| Data e ora di inserimento: (08-02-2010, 11:58:07)
La poesia e il pensiero sull’amore attraversano integralmente l’opera di Giacomo Leopardi, intrecciandosi con i motivi centrali del suo universo concettuale, in particolare con la complessità dei temi legati alla rappresentazione lirica della figura femminile. Dire l’amore e dire la donna significa confrontarsi con l’immensa tradizione della filosofia e della poesia che fa capo a Platone e a Petrarca; significa dunque esperire la contraddizione di codici culturali e letterari secolarmente consolidati e messi alla prova di una modernità che li interroga da nuove prospettive, percorrendoli in profondità fino a superarli con forme radicalmente innovative.
Leopardi si colloca entro una millenaria tradizione fondata su un rapporto di reciproco incremento tra amore e conoscenza, ponendo l’esperienza amorosa al livello più alto delle potenzialità umane. L’amore è prova estrema quanto solitaria, che coinvolge le ragioni emotive, mentali, estetiche, etiche nella loro totalità e porta con sé, come ogni umana esperienza, il destino della fine e della morte; ma l’interrogazione sulla natura dell’oggetto d’amore, sulla donna, si allarga a riflessioni che oltrepassano la pur densissima concettualizzazione relativa al tema reale/ideale, giungendo a guardare alla figura femminile da un ben più partecipato punto di osservazione: la donna è non solo immagine di una impossibilità esistenziale e di un’assenza, non solo è la seduttiva, allettatrice Aspasia, è anche la creatura che più rappresenta la fragilità dei viventi.

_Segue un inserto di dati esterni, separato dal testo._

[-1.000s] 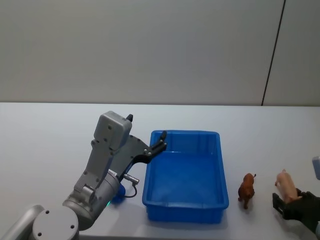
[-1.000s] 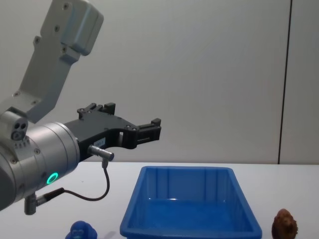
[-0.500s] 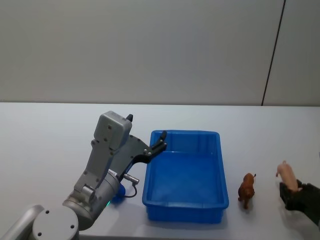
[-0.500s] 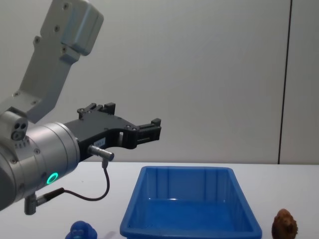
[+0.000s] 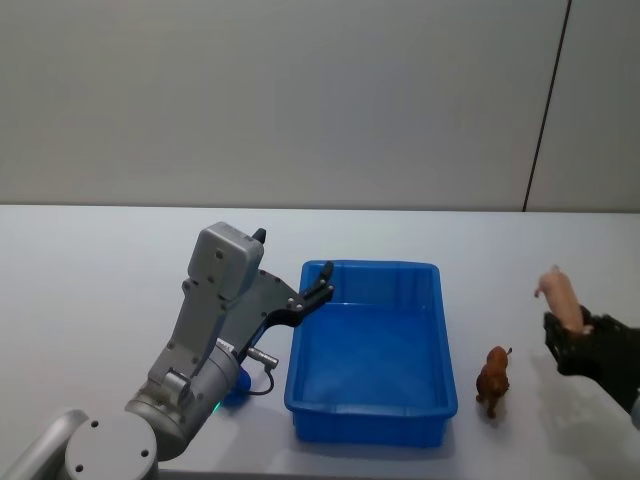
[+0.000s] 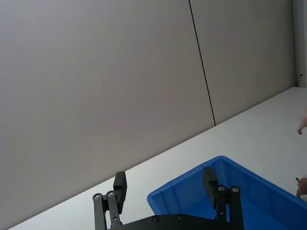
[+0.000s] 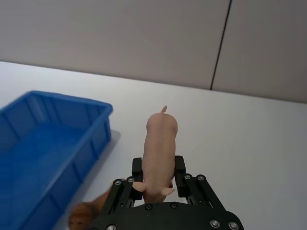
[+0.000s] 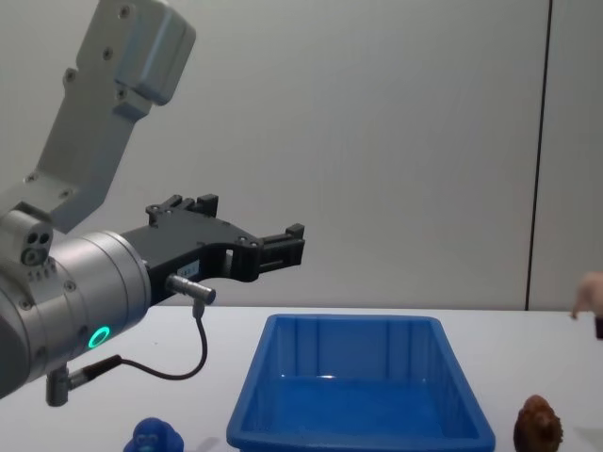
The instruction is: Pick up the two dolls from the table and place them into the box.
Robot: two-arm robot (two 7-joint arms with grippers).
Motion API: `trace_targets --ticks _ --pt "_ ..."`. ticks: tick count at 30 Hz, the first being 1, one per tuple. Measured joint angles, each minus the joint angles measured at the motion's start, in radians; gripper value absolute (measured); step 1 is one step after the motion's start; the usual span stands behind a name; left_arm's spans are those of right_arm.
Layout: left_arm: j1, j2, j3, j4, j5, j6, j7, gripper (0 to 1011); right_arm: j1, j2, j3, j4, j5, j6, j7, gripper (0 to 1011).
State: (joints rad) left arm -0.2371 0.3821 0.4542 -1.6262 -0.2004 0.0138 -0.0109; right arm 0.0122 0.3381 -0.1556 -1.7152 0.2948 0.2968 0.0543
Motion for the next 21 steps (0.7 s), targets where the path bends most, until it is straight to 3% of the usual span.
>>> trace_targets --ticks 12,21 --pt "0.0 0.0 0.0 0.0 0.0 0.0 0.0 1001 0.03 -0.025 -0.033 -0.073 -0.03 0.031 0.095 363" --pt "0.0 0.0 0.0 0.0 0.0 0.0 0.0 1001 0.059 -0.082 -0.099 -0.107 -0.087 0.11 0.166 363"
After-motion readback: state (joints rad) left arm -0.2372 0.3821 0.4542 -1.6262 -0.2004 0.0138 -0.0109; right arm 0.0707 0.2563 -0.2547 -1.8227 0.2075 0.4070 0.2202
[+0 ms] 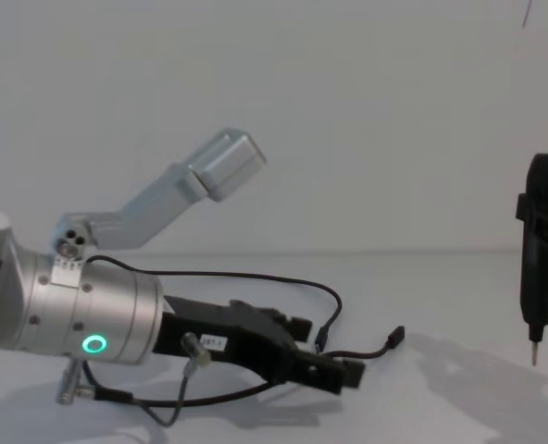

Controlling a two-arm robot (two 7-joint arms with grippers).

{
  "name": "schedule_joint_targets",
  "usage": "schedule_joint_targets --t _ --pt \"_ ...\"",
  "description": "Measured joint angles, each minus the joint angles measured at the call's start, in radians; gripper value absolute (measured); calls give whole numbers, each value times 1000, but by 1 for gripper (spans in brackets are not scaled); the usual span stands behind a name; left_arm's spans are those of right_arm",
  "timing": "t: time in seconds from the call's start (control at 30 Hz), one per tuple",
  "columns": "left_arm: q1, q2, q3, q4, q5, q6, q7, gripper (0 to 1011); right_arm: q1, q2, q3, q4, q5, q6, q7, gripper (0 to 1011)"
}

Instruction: Pick up the data cable with the one hand.

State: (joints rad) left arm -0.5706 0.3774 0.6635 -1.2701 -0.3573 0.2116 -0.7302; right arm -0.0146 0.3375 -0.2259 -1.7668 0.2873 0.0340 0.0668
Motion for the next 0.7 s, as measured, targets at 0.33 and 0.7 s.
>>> schedule_joint_targets --t 0.33,0.7 --pt "-116 -51 84 159 -4 30 -170 906 0 0 0 0 0 0 0 279" --pt "-169 -83 120 235 -9 47 -222 685 0 0 0 0 0 0 0 279"
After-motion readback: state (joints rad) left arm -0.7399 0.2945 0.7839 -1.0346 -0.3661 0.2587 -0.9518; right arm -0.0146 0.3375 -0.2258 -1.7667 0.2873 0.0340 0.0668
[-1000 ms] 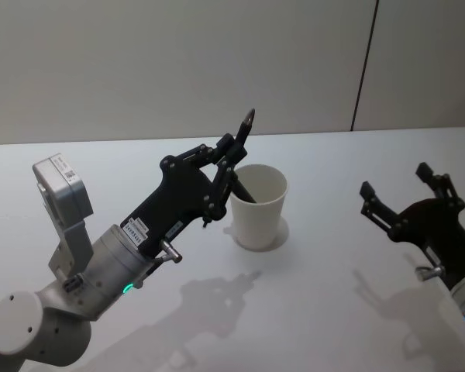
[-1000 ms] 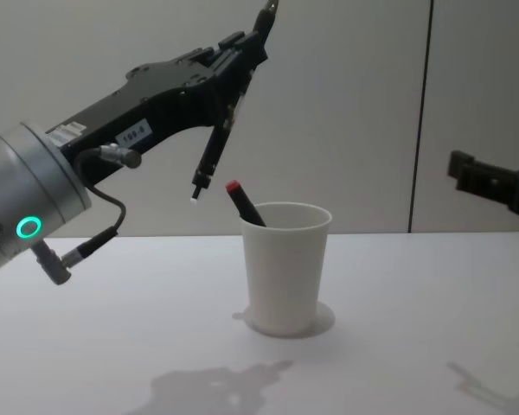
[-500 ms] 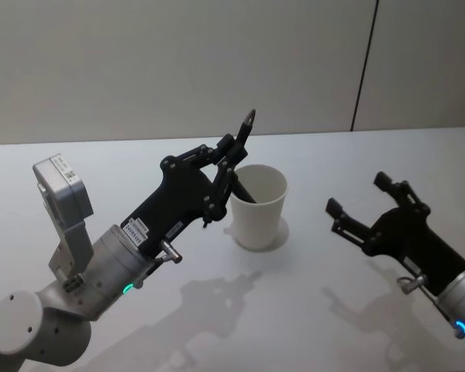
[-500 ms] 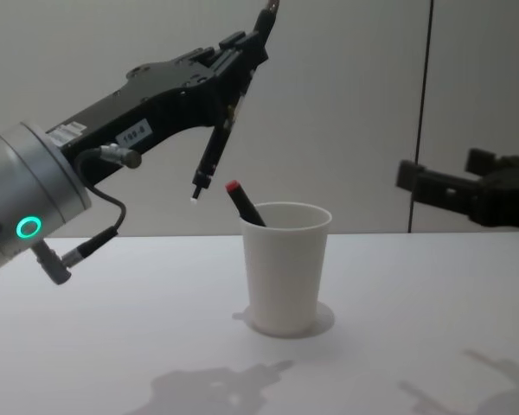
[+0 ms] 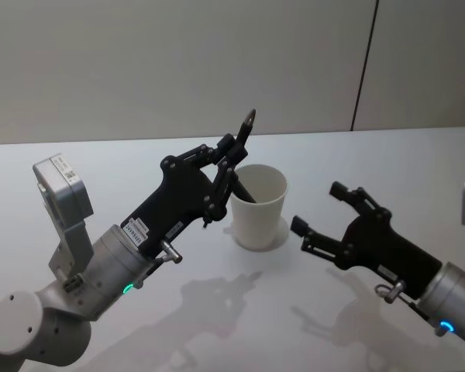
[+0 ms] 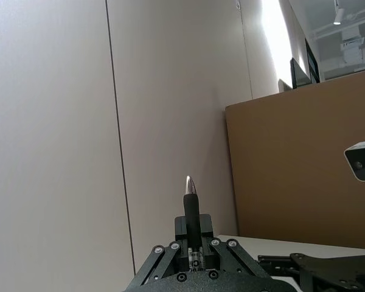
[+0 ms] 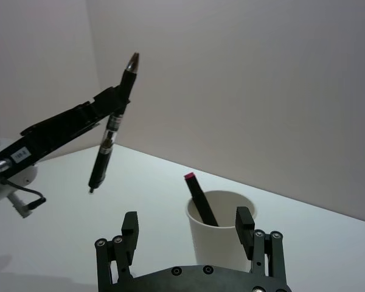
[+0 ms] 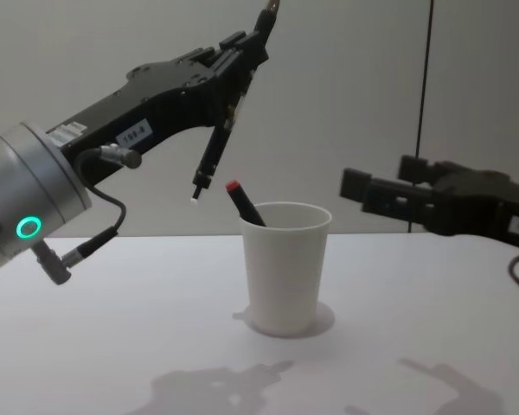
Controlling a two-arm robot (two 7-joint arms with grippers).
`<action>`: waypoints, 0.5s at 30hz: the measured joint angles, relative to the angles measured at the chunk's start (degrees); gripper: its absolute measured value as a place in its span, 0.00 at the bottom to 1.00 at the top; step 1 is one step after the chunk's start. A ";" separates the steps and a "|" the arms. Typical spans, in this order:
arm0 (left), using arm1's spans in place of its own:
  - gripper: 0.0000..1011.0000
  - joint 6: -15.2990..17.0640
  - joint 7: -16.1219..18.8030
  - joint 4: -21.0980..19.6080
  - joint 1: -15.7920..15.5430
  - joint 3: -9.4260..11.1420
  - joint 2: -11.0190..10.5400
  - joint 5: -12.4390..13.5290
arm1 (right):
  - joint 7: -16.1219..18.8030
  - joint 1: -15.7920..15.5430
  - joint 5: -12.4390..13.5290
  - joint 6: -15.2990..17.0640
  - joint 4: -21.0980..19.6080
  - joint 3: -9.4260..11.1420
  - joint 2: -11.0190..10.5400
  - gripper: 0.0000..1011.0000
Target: Place the pen into the pen holder.
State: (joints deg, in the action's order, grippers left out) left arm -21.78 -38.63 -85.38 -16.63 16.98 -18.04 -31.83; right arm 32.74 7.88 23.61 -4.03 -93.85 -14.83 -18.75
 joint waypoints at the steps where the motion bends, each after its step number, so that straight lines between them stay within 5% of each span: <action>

Se la cultura secolare le impone infatti di essere ammantata di belle forme, pena il rifiuto e il disamore, la peculiarità biologica la rende possibile oggetto di violenze moltiplicate, come si legge in quel testo, pressoché sconosciuto, scritto per una donna morta in seguito a pratica abortiva per mano di un chirurgo: testo certo ben lontano dagli esiti più alti della poesia leopardiana, ma straordinariamente denso e attuale. E se, come Leopardi fa dire a Tristano, il corpo è tutto, nel corpo della donna transitano i segni essenziali della vita e della morte e si condensa il senso della universale fragilità.
NOVELLA BELLUCCI insegna Letteratura italiana all’Università “La Sapienza” di Roma. A studi storico-culturali sulla produzione critica e letteraria ottocentesca – prevalentemente con indagini sull’età della Restaurazione italiana ed europea e sugli scambi Italia/Francia – ha unito interessi letterari e teorici rivolti in particolare alle forme private di scrittura (autobiografie, diari, lettere), alla letteratura di viaggio, alla produzione femminile. A Leopardi è dedicata la maggior parte dei suoi lavori (edizioni, saggi, monografie), tra cui Leopardi e i contemporanei (Ponte alle Grazie, 1996), Leopardi a Roma (con Luigi Trenti, Electa, 1998), Introduction a Giacomo Leopardi, Discours sur l’état présent des moeurs en Italie (Les Belles Lettres, 2003).